As you are aware, in order to complete your SDS collaborative specialization you need to have taken a half-credit course (o.5 FCE), at the graduate level, related to sexuality or gender. As some students have been having trouble finding the required content in their home departments, we have put together courses that will meet that need. Below, you will find information about the courses.
SDS1000H Theory and Methods in Sexual Diversity Studies (January 2020)
Instructor: Jordache Ellapen
Time: Winter Term (2020), Fridays, 1-3pm
This course is designed to serve as the core course for the Collaborative Specialization in Sexual Diversity Studies, although students whose departments are not part of the Collaborative Specialization, or who for other reasons, are not in the program are nevertheless very welcome to take the course if spaces are available. Registration in the course requires a SDS1000 ballot, which must be submitted to the Bonham Centre office at firstname.lastname@example.org. The course is limited to 15 spaces.
The ballot for SDS1000 will be available in fall.

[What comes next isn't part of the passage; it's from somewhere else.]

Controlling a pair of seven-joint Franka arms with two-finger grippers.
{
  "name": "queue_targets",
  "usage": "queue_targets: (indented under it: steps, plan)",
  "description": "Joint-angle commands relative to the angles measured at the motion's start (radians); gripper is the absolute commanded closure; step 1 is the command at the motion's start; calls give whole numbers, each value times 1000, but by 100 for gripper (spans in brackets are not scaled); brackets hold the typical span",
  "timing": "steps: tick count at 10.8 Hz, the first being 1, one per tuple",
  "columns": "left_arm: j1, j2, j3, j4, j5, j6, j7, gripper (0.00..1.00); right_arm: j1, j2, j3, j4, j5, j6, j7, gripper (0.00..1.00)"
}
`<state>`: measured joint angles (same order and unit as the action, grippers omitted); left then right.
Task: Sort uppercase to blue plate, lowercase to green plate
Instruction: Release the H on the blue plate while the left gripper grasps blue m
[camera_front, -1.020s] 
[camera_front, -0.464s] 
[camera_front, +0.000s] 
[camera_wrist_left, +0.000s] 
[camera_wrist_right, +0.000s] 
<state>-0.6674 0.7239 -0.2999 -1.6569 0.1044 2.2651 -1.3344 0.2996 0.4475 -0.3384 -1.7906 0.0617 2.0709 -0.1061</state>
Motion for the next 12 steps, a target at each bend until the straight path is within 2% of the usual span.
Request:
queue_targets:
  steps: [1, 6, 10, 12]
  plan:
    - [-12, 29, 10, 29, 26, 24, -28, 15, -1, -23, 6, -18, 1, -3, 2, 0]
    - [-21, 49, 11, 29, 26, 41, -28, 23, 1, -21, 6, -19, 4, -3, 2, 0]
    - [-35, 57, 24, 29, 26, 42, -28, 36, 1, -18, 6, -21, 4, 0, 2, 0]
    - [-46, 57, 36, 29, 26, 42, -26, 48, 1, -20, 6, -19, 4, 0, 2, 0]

SDS1999H Special Topics: Queering Design: Sexual Politics of Space, Place, and Digital Culture (Fall 2020)
Instructor: Jasmine Rault
Time: Fall Term, Thursdays 1-4pm
This course asks students to explore the ways that queer theory might be taken up by design thinking. The queerness that this course engages is a capacious critical orientation to those lives and modes of living, bodies and forms of embodiment, creative imaginations and their limits, that shape our everyday sense of what is possible and impossible. Thinking queerly allows us to ask, how do we imagine and design for justice and freedom – in fields not limited to architecture, urban planning, domestic and digital space? With a focus on design justice, we will explore the ways that material and digital architectures work to both reflect and shape our intimate experiences and knowledges of gender, sexuality, race, class, nation, ability, safety and risk, capacity and incapacity. In what ways do design decisions enable, disable, discipline and disorient genders, sexualities, racialities, desires, imaginings, socialities and intimacies?